## Task instructions:
Word for word and without images, reproduce the listing that follows.

## Data provided:

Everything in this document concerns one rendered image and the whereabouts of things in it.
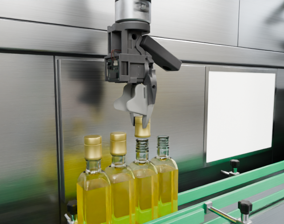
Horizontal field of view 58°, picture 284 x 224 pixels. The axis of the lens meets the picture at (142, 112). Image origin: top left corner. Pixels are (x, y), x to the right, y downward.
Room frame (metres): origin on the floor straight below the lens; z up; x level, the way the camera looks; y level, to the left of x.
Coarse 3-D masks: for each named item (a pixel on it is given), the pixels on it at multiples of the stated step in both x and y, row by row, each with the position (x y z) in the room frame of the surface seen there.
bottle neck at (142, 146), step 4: (136, 140) 0.56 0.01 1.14; (140, 140) 0.55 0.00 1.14; (144, 140) 0.55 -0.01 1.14; (148, 140) 0.56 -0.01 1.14; (136, 144) 0.56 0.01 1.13; (140, 144) 0.55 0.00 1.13; (144, 144) 0.55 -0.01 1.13; (148, 144) 0.56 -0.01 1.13; (136, 148) 0.56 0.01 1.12; (140, 148) 0.55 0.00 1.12; (144, 148) 0.55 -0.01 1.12; (148, 148) 0.56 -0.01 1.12; (136, 152) 0.56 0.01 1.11; (140, 152) 0.55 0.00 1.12; (144, 152) 0.55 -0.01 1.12; (148, 152) 0.56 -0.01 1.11; (136, 156) 0.56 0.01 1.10; (140, 156) 0.55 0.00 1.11; (144, 156) 0.55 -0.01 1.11; (148, 156) 0.56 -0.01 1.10; (136, 160) 0.56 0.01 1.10; (140, 160) 0.55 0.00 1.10; (144, 160) 0.55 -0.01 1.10; (148, 160) 0.56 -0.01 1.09
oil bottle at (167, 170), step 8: (152, 160) 0.59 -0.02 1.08; (160, 160) 0.58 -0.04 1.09; (168, 160) 0.58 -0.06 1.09; (160, 168) 0.56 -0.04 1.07; (168, 168) 0.57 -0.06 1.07; (176, 168) 0.58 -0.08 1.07; (160, 176) 0.56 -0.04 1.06; (168, 176) 0.57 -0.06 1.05; (176, 176) 0.58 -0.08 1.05; (160, 184) 0.56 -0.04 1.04; (168, 184) 0.57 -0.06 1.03; (176, 184) 0.58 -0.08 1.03; (160, 192) 0.56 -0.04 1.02; (168, 192) 0.57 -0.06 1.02; (176, 192) 0.58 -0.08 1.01; (160, 200) 0.56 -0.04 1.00; (168, 200) 0.57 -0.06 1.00; (176, 200) 0.58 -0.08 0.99; (160, 208) 0.56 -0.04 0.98; (168, 208) 0.57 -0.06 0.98; (176, 208) 0.58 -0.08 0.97; (160, 216) 0.56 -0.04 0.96
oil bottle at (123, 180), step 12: (108, 168) 0.52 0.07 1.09; (120, 168) 0.52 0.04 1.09; (120, 180) 0.50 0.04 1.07; (132, 180) 0.52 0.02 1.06; (120, 192) 0.50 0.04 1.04; (132, 192) 0.52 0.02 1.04; (120, 204) 0.50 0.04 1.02; (132, 204) 0.52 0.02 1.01; (120, 216) 0.50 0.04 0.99; (132, 216) 0.52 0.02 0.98
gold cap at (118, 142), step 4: (112, 132) 0.54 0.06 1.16; (116, 132) 0.54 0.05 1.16; (120, 132) 0.54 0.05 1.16; (124, 132) 0.54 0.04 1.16; (112, 136) 0.52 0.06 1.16; (116, 136) 0.52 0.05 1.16; (120, 136) 0.52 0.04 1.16; (124, 136) 0.52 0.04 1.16; (112, 140) 0.52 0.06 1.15; (116, 140) 0.52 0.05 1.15; (120, 140) 0.52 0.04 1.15; (124, 140) 0.53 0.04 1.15; (112, 144) 0.52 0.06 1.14; (116, 144) 0.52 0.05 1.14; (120, 144) 0.52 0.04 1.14; (124, 144) 0.52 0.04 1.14; (112, 148) 0.52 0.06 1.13; (116, 148) 0.52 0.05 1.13; (120, 148) 0.52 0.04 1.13; (124, 148) 0.52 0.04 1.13; (112, 152) 0.52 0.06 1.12; (116, 152) 0.52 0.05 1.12; (120, 152) 0.52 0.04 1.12; (124, 152) 0.52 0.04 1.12
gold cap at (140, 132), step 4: (136, 116) 0.56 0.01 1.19; (140, 116) 0.56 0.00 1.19; (136, 120) 0.55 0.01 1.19; (140, 120) 0.55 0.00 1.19; (136, 124) 0.55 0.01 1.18; (140, 124) 0.55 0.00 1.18; (148, 124) 0.55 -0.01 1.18; (136, 128) 0.55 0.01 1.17; (140, 128) 0.55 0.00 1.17; (144, 128) 0.55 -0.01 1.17; (148, 128) 0.55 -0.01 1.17; (136, 132) 0.55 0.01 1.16; (140, 132) 0.55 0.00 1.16; (144, 132) 0.55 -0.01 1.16; (148, 132) 0.55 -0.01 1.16; (136, 136) 0.55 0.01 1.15; (140, 136) 0.55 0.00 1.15; (144, 136) 0.55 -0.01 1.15; (148, 136) 0.55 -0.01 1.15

## Task answer:
Everything in this document concerns one rendered image and the whereabouts of things in it.
Horizontal field of view 58°, picture 284 x 224 pixels. The axis of the lens meets the picture at (142, 112). Image origin: top left corner. Pixels are (x, y), x to the right, y downward.
Room frame (metres): origin on the floor straight below the lens; z up; x level, the way the camera looks; y level, to the left of x.
Coarse 3-D masks: for each named item (a pixel on it is given), the pixels on it at multiples of the stated step in both x and y, row by row, each with the position (x y z) in the room frame of the surface seen there.
bottle neck at (142, 146), step 4: (136, 140) 0.56 0.01 1.14; (140, 140) 0.55 0.00 1.14; (144, 140) 0.55 -0.01 1.14; (148, 140) 0.56 -0.01 1.14; (136, 144) 0.56 0.01 1.13; (140, 144) 0.55 0.00 1.13; (144, 144) 0.55 -0.01 1.13; (148, 144) 0.56 -0.01 1.13; (136, 148) 0.56 0.01 1.12; (140, 148) 0.55 0.00 1.12; (144, 148) 0.55 -0.01 1.12; (148, 148) 0.56 -0.01 1.12; (136, 152) 0.56 0.01 1.11; (140, 152) 0.55 0.00 1.12; (144, 152) 0.55 -0.01 1.12; (148, 152) 0.56 -0.01 1.11; (136, 156) 0.56 0.01 1.10; (140, 156) 0.55 0.00 1.11; (144, 156) 0.55 -0.01 1.11; (148, 156) 0.56 -0.01 1.10; (136, 160) 0.56 0.01 1.10; (140, 160) 0.55 0.00 1.10; (144, 160) 0.55 -0.01 1.10; (148, 160) 0.56 -0.01 1.09
oil bottle at (167, 170), step 8: (152, 160) 0.59 -0.02 1.08; (160, 160) 0.58 -0.04 1.09; (168, 160) 0.58 -0.06 1.09; (160, 168) 0.56 -0.04 1.07; (168, 168) 0.57 -0.06 1.07; (176, 168) 0.58 -0.08 1.07; (160, 176) 0.56 -0.04 1.06; (168, 176) 0.57 -0.06 1.05; (176, 176) 0.58 -0.08 1.05; (160, 184) 0.56 -0.04 1.04; (168, 184) 0.57 -0.06 1.03; (176, 184) 0.58 -0.08 1.03; (160, 192) 0.56 -0.04 1.02; (168, 192) 0.57 -0.06 1.02; (176, 192) 0.58 -0.08 1.01; (160, 200) 0.56 -0.04 1.00; (168, 200) 0.57 -0.06 1.00; (176, 200) 0.58 -0.08 0.99; (160, 208) 0.56 -0.04 0.98; (168, 208) 0.57 -0.06 0.98; (176, 208) 0.58 -0.08 0.97; (160, 216) 0.56 -0.04 0.96
oil bottle at (123, 180), step 12: (108, 168) 0.52 0.07 1.09; (120, 168) 0.52 0.04 1.09; (120, 180) 0.50 0.04 1.07; (132, 180) 0.52 0.02 1.06; (120, 192) 0.50 0.04 1.04; (132, 192) 0.52 0.02 1.04; (120, 204) 0.50 0.04 1.02; (132, 204) 0.52 0.02 1.01; (120, 216) 0.50 0.04 0.99; (132, 216) 0.52 0.02 0.98
gold cap at (118, 142), step 4: (112, 132) 0.54 0.06 1.16; (116, 132) 0.54 0.05 1.16; (120, 132) 0.54 0.05 1.16; (124, 132) 0.54 0.04 1.16; (112, 136) 0.52 0.06 1.16; (116, 136) 0.52 0.05 1.16; (120, 136) 0.52 0.04 1.16; (124, 136) 0.52 0.04 1.16; (112, 140) 0.52 0.06 1.15; (116, 140) 0.52 0.05 1.15; (120, 140) 0.52 0.04 1.15; (124, 140) 0.53 0.04 1.15; (112, 144) 0.52 0.06 1.14; (116, 144) 0.52 0.05 1.14; (120, 144) 0.52 0.04 1.14; (124, 144) 0.52 0.04 1.14; (112, 148) 0.52 0.06 1.13; (116, 148) 0.52 0.05 1.13; (120, 148) 0.52 0.04 1.13; (124, 148) 0.52 0.04 1.13; (112, 152) 0.52 0.06 1.12; (116, 152) 0.52 0.05 1.12; (120, 152) 0.52 0.04 1.12; (124, 152) 0.52 0.04 1.12
gold cap at (140, 132), step 4: (136, 116) 0.56 0.01 1.19; (140, 116) 0.56 0.00 1.19; (136, 120) 0.55 0.01 1.19; (140, 120) 0.55 0.00 1.19; (136, 124) 0.55 0.01 1.18; (140, 124) 0.55 0.00 1.18; (148, 124) 0.55 -0.01 1.18; (136, 128) 0.55 0.01 1.17; (140, 128) 0.55 0.00 1.17; (144, 128) 0.55 -0.01 1.17; (148, 128) 0.55 -0.01 1.17; (136, 132) 0.55 0.01 1.16; (140, 132) 0.55 0.00 1.16; (144, 132) 0.55 -0.01 1.16; (148, 132) 0.55 -0.01 1.16; (136, 136) 0.55 0.01 1.15; (140, 136) 0.55 0.00 1.15; (144, 136) 0.55 -0.01 1.15; (148, 136) 0.55 -0.01 1.15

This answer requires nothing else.